Observability

Observability ties together metrics, logs, traces, and mesh visualization so operators can compare east and west Industrial Edge clusters from the hub. It sits mid-flight between architecture (why telemetry crosses Skupper) and Industrial Edge (what applications emit).

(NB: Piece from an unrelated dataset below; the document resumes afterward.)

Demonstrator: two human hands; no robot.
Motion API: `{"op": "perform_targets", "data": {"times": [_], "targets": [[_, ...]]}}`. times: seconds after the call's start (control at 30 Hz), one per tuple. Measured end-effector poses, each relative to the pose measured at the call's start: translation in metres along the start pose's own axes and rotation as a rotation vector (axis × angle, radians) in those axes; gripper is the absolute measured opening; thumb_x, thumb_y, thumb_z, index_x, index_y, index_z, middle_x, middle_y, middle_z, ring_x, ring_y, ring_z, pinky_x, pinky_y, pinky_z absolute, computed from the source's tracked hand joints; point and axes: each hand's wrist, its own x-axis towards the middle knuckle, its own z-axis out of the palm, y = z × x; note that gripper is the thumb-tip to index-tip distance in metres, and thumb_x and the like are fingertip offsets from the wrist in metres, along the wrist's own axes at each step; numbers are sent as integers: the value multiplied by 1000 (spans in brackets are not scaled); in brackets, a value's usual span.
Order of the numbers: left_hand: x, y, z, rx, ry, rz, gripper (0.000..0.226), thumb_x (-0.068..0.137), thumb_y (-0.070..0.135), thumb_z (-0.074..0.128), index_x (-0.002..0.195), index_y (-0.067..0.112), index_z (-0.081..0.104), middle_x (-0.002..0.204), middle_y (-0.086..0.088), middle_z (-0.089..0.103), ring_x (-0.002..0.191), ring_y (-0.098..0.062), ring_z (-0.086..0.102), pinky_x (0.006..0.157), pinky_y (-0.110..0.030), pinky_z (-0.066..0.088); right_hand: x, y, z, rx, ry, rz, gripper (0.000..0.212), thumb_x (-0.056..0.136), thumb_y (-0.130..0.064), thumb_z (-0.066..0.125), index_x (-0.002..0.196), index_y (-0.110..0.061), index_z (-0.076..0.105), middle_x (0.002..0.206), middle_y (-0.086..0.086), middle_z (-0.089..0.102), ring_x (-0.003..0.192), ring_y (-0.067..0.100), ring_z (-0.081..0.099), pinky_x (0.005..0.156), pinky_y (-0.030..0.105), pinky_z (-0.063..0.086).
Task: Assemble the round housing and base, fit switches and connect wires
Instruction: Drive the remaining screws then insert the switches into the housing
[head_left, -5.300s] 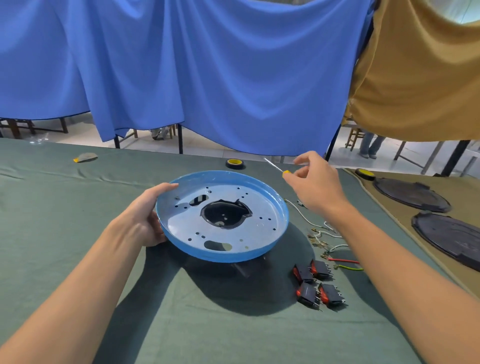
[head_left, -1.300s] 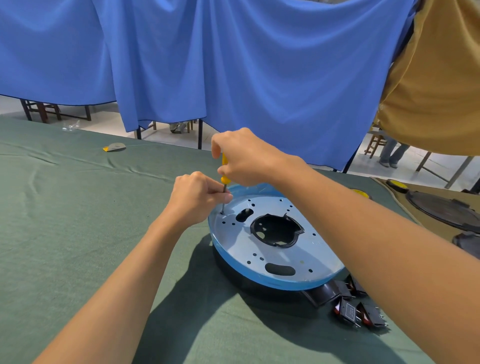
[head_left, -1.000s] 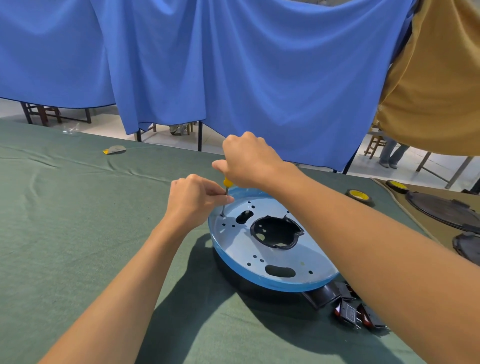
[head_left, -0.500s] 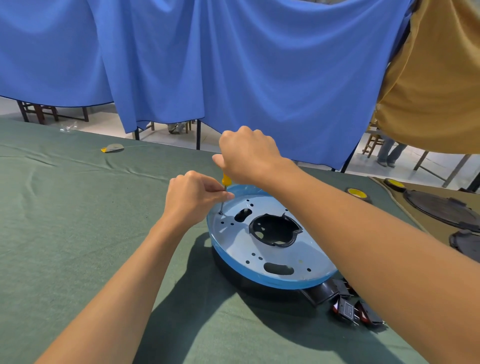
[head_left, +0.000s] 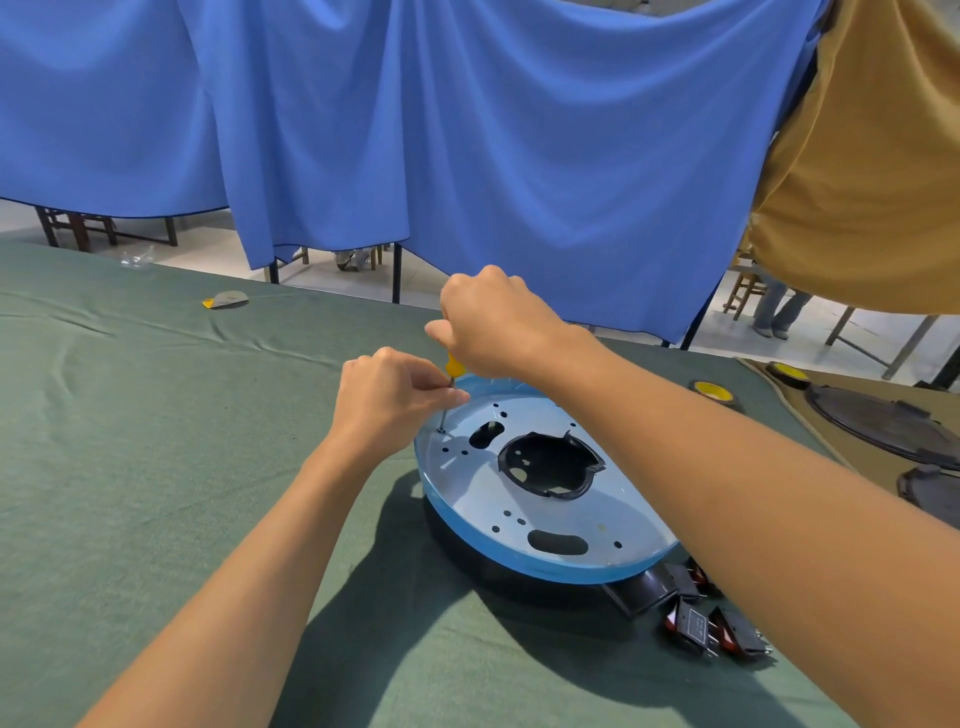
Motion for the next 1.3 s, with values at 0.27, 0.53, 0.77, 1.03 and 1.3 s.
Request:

Screenshots below open full-screen when clicked — useful for reading dense Grafana legends.

Grafana – East-West Traffic Dashboard

Grafana East-West Traffic & Service Mesh dashboard with multi-cluster datasources.

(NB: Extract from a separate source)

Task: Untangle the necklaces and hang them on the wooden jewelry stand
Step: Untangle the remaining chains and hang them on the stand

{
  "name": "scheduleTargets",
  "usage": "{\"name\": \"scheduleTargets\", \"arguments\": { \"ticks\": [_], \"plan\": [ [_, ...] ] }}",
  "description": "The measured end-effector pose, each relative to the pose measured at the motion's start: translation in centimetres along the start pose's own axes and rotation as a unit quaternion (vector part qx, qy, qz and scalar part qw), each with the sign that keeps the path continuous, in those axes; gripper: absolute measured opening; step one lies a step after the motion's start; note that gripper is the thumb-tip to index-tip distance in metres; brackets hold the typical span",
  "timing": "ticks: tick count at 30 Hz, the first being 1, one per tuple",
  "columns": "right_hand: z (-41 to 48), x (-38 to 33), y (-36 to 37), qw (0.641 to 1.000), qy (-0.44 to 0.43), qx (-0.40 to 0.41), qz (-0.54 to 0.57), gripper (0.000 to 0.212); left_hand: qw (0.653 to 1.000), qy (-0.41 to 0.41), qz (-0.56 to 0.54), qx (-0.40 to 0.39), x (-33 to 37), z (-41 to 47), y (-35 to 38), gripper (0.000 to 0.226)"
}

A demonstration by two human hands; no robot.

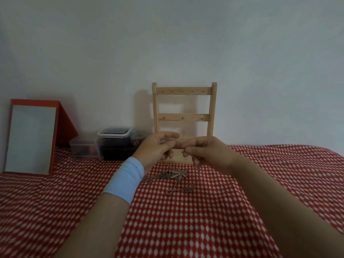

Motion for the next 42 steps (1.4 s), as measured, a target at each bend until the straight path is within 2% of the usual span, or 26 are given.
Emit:
{"name": "scheduleTargets", "arguments": {
  "ticks": [9, 12, 17, 21, 24, 26, 29, 31, 33, 37, 42],
  "plan": [
    [5.6, -0.6, -0.8, 0.999, -0.030, 0.020, -0.003, 0.016, 1.000, -0.005, -0.013, 0.008, -1.8, 3.0, -2.3, 0.022],
    [6.9, -0.1, -0.7, 0.999, -0.034, 0.024, -0.032, 0.013, 1.000, -0.005, 0.008, 0.028, -2.6, 3.5, -3.1, 0.017],
    [8.0, 1.1, -0.5, 0.994, -0.043, 0.081, -0.057, 0.009, 0.994, 0.036, 0.087, 0.052, -2.8, 4.1, -3.8, 0.010],
    [8.0, 1.5, -0.9, 0.984, -0.078, 0.110, -0.120, 0.008, 0.988, 0.066, 0.138, 0.034, -2.6, 4.3, -3.3, 0.013],
    [8.0, 1.7, -1.2, 0.960, -0.121, 0.133, -0.215, 0.005, 0.989, 0.033, 0.142, 0.037, -3.1, 4.3, -3.0, 0.014],
    [7.7, 1.5, -1.0, 0.925, -0.177, 0.168, -0.292, 0.007, 0.992, -0.020, 0.118, 0.041, -3.8, 4.3, -2.9, 0.022],
    [6.9, 0.8, -0.3, 0.870, -0.282, 0.183, -0.361, 0.013, 0.995, -0.096, 0.011, 0.028, -4.5, 4.2, -2.5, 0.024],
    [6.9, 0.7, -0.1, 0.851, -0.306, 0.187, -0.383, 0.014, 0.990, -0.127, -0.061, 0.020, -4.4, 4.1, -2.1, 0.022],
    [6.9, 0.8, -0.3, 0.848, -0.309, 0.196, -0.384, 0.015, 0.987, -0.140, -0.082, 0.016, -4.4, 3.9, -2.1, 0.020],
    [6.7, 0.9, 0.0, 0.835, -0.314, 0.204, -0.403, 0.018, 0.987, -0.148, -0.057, 0.019, -4.8, 4.1, -2.3, 0.016],
    [6.8, 1.1, 0.1, 0.846, -0.304, 0.197, -0.391, 0.016, 0.976, -0.178, -0.117, 0.049, -5.3, 4.4, -1.9, 0.012]
  ]
}}
Point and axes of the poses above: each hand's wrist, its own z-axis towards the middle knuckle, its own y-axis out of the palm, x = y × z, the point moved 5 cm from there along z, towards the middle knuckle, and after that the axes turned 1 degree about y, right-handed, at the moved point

Grafana – Multi-Cluster Istio Metrics

Multi-Cluster Istio Metrics — L4 ztunnel throughput and cross-cluster error rates via Service Interconnect.

Grafana – Fleet KPI panels

Additional Grafana fleet KPI panels — Kafka and mesh signals aggregated across clusters.

Grafana – Extended dashboards

Extended observability dashboard views — drill-down metrics aligned with hub Grafana dashboards.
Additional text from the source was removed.